Simon Willison’s Weblog: Cato CTRL™ Threat Research: PoC Attack Targeting Atlassian’s Model Context Protocol (MCP) Introduces New “Living off AI” Risk

Source URL: https://simonwillison.net/2025/Jun/19/atlassian-prompt-injection-mcp/
Source: Simon Willison’s Weblog
Title: Cato CTRL™ Threat Research: PoC Attack Targeting Atlassian’s Model Context Protocol (MCP) Introduces New “Living off AI” Risk

Feedly Summary: Cato CTRL™ Threat Research: PoC Attack Targeting Atlassian’s Model Context Protocol (MCP) Introduces New “Living off AI” Risk
Stop me if you’ve heard this one before:

A threat actor (acting as an external user) submits a malicious support ticket.
An internal user, linked to a tenant, invokes an MCP-connected AI action.
A prompt injection payload in the malicious support ticket is executed with internal privileges.
Data is exfiltrated to the threat actor’s ticket or altered within the internal system.

It’s the classic lethal trifecta exfiltration attack, this time against Atlassian’s new MCP server, which they describe like this:

With our Remote MCP Server, you can summarize work, create issues or pages, and perform multi-step actions, all while keeping data secure and within permissioned boundaries.
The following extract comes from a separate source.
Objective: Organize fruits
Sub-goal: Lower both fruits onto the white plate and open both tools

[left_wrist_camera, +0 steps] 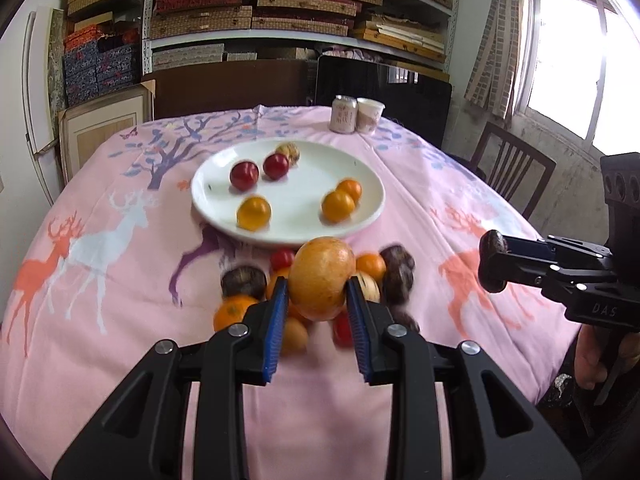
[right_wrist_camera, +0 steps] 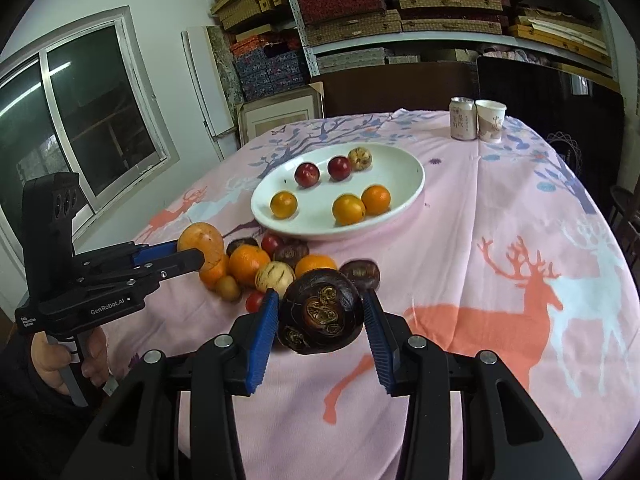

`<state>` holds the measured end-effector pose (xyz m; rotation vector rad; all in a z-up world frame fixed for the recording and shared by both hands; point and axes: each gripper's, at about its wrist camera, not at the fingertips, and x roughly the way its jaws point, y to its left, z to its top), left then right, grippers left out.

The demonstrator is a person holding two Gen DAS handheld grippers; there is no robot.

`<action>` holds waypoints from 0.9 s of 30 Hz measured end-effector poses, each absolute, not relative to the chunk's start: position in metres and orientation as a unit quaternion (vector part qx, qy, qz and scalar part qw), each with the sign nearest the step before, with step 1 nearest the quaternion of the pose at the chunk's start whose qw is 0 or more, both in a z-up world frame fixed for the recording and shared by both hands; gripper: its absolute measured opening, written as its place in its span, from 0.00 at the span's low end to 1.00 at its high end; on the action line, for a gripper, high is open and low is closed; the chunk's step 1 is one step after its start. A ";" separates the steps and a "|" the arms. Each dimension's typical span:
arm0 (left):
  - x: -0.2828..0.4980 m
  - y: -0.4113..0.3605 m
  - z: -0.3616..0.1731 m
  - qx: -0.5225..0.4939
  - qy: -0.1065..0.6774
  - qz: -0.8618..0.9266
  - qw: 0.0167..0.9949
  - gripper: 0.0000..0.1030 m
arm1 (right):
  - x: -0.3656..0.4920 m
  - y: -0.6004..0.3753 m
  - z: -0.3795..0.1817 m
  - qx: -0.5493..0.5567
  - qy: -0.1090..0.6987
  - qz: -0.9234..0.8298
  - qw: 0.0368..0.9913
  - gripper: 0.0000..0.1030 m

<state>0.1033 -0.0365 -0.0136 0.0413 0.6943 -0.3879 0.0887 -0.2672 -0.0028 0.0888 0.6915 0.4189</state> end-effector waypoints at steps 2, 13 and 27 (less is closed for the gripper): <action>0.128 -0.034 -0.006 0.013 0.339 -0.187 0.922 0.28 | 0.118 -0.265 0.009 0.040 0.336 0.204 0.919 0.42; 0.265 -0.053 -0.016 0.022 0.379 -0.174 0.909 0.28 | 0.272 -0.236 -0.007 0.044 0.380 0.189 0.904 0.42; 0.209 -0.018 0.012 0.015 0.325 -0.141 0.935 0.84 | 0.206 -0.234 0.007 0.012 0.362 0.191 0.912 0.54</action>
That’s a single MCP that can access private data, consume untrusted data (from public issues) and communicate externally (by posting replies to those public issues). Classic trifecta.
It’s not clear to me if Atlassian have responded to this report with any form of a fix. It’s hard to know what they can fix here – any MCP that combines the three trifecta ingredients is insecure by design.
My recommendation would be to shut down any potential exfiltration vectors – in this case that would mean preventing the MCP from posting replies that could be visible to an attacker without at least gaining human-in-the-loop confirmation first.
Tags: atlassian, security, ai, prompt-injection, generative-ai, llms, exfiltration-attacks, model-context-protocol

AI Summary and Description: Yes

Summary: The text discusses a newly identified threat involving a “Living off AI” risk associated with Atlassian’s Model Context Protocol (MCP). It highlights how malicious actors can exploit the MCP through prompt injection attacks, allowing them to exfiltrate data under internal permissions. This scenario illustrates significant vulnerabilities in AI systems and reinforces the need for enhanced security measures within such infrastructures.

Detailed Description:
The provided text outlines a critical vulnerability involving Atlassian’s Model Context Protocol (MCP), a feature that leverages AI for task automation and data handling. The threat actor’s method of exploitation reflects significant security risks in AI integration within enterprise frameworks. Key points include:

– **Attack Overview**:
– A threat actor submits a malicious support ticket as an external user.
– An internal user triggers an AI action connected to the MCP.
– A prompt injection payload from the malicious ticket is executed, leveraging internal privileges.
– This results in either data exfiltration or alteration within systems, demonstrating a trifecta of exfiltration attack components.

– **Nature of the MCP**:
– The MCP facilitates various operational tasks, allowing users to summarize work and perform multi-step actions.
– It manages both private and untrusted external data, which increases the risk of exploitation if not secured properly.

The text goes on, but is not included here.